La decisione del 24 maggio 2016 del Tribunale di Firenze consente di fare il punto su alcuni dei principali aspetti problematici delle controversie risarcitorie promosse dalle persone contagiate da un virus a seguito della trasfusione di sangue infetto ovvero dai loro eredi o prossimi congiunti. Diversi sono i soggetti che possono essere chiamati a ristorare i pregiudizi in tal modo verificatisi. Tale pluralità, cui consegue una divaricazione dei regimi di responsabilità applicabili a siffatte pretese, è a sua volta foriera di ulteriori complicazioni che investono la disciplina della prescrizione.

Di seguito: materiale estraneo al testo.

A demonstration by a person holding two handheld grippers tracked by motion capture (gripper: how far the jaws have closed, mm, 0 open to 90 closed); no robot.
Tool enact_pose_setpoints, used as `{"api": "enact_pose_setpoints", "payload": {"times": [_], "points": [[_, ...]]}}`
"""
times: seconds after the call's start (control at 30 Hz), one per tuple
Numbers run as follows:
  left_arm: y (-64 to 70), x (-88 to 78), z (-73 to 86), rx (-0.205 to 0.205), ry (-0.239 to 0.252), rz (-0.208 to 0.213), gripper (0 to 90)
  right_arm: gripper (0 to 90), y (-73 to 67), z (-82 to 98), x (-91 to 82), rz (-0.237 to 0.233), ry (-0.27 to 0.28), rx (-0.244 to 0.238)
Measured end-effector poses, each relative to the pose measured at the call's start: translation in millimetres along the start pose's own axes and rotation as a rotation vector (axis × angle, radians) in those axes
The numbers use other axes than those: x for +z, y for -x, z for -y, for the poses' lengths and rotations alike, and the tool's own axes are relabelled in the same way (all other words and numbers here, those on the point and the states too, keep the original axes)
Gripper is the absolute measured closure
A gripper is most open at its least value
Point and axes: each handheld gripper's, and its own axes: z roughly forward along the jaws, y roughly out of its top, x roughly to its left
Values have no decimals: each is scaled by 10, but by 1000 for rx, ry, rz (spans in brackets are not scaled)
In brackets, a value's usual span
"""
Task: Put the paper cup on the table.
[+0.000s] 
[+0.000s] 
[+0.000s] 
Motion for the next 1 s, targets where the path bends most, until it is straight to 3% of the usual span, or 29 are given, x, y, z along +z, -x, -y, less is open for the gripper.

Il Tribunale di Firenze, nella sentenza pubblicata il 24 maggio 2016 si occupa di varie questioni concernenti la risarcibilità dei danni riportati da chi, dopo essere stato sottoposto a una trasfusione di sangue contaminato da un virus, ha contratto un’infezione. Rispetto alle pretese di tal fatta, che dalla fine del secolo scorso sono cresciute vorticosamente dando vita a un contenzioso di dimensioni ragguardevoli, si è registrata nella casistica l’emersione di non pochi profili problematici, su alcuni dei quali peraltro ha già preso posizione la giurisprudenza di legittimità.